Given what’s already occurred, I wanted to offer two recommendations. I suspect the following recommendations may seem at odds with one another, but they shouldn’t. I want to make the case for why that is.
So, here are my two recommendations: (1) Brace yourself for potentially more losses over the next few months, and (2) Even if losses stack up higher from here you likely don’t need to change your portfolio.
Let’s dissect each recommendation.
It probably goes without saying, but I’ll state it upfront and clearly: I have absolutely no clue what is going to happen in the market over the next year. It’s unpredictable. Plenty of people boldly proclaim to have the answers. They don’t. They’re just guessing with supreme overconfidence. Plain and simple, no one knows for sure.
Back in late November 2021, I wrote an article titled, “Get Ready for Losses.” The warning was about a month early from hitting the stock market peak. It was also pure luck that the timing was even close to correct.
In that article, I made the case that the stock market had been on an impressive winning streak and that it had to end sometime. So I suggested multiplying your account balance at the time by 90% or 80% to anticipate what your account would look like if your investments racked up losses of 10-20%.

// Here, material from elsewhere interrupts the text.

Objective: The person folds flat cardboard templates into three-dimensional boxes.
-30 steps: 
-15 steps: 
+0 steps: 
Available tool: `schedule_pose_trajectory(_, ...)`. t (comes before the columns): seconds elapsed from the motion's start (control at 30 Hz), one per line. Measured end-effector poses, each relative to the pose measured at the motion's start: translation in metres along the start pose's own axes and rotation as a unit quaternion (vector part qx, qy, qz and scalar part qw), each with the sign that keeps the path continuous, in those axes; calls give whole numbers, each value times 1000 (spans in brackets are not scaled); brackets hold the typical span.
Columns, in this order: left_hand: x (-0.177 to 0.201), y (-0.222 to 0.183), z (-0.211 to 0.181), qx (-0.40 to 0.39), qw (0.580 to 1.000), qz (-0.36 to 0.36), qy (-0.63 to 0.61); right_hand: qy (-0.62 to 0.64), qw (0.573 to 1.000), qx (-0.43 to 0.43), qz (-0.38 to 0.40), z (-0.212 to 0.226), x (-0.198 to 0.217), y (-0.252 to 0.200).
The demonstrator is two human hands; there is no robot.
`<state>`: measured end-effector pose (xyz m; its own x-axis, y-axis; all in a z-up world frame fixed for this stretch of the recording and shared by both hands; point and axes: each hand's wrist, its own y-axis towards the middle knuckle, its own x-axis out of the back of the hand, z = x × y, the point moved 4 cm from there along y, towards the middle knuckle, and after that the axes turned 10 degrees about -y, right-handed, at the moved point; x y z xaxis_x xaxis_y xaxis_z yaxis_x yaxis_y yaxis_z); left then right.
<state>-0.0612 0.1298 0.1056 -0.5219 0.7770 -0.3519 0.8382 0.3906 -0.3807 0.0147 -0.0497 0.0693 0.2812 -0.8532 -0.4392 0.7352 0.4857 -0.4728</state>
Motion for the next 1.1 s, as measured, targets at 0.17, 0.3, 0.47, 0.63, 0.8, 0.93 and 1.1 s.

Well, it happened. In fact, the U.S. stock market has lost a little more than 20% at this point.
You should brace yourself for more.
Again, that’s not a prediction. As investors, however, we must recognize that markets periodically have bouts of insanity. Markets don’t have to be rooted in reality or on fundamentals. Sometimes fear simply takes over, and that could happen this time. It’s possible stocks could fall another 25-35% from here. I hope they don’t – and I don’t think they will – but you should be prepared in case they do.
Which brings us to the second recommendation. Even if the market declines further from here, you probably shouldn’t alter your portfolio. Why? Because market insanity never lasts forever.
Admittedly, that doesn’t make enduring those timeframes any easier as an investor. But expecting the worst, while hoping for the best, is a useful frame of mind for investors.
Now, some of you may be saying, “That’s fine advice for young investors, but I’m about to retire,” or, “I’m in retirement and need this money to live on – what about me?”
Great question. I offer the same answer. You probably don’t need to change anything.
That advice is predicated on one very big assumption, which is that you have ample funds set aside in reasonably conservative investments that will cover your spending needs over the next three to five years. Investment grade bonds or Treasury bonds, despite their losses this year, are fine examples of reasonably conservative investments. So are CDs or a savings account, or even cash in a checking account.
The key thing to understand is that market fluctuations only hurt you if you must sell investments at significant losses to fund your current or upcoming spending needs. Aside from that, losses truly don’t have to mean anything to investors – even when you’re in retirement. Keep in mind, you aren’t looking to spend your entire retirement savings in year one of retirement, or year two, three, or four. That gives your portfolio time to recover.
As long as you have a solid foundation of reasonably conservative investments that are available to cover your expected expenses over the next few years, the fact that the market is having a temporary temper tantrum doesn’t impact your portfolio in any meaningful way.
Remember, good investing doesn’t entail avoiding losses, even painful ones like today. Good investing necessitates expecting the worst and having a plan to stay invested if the worst transpires.
It may get worse before it gets better. But it always gets better. This time will be no different.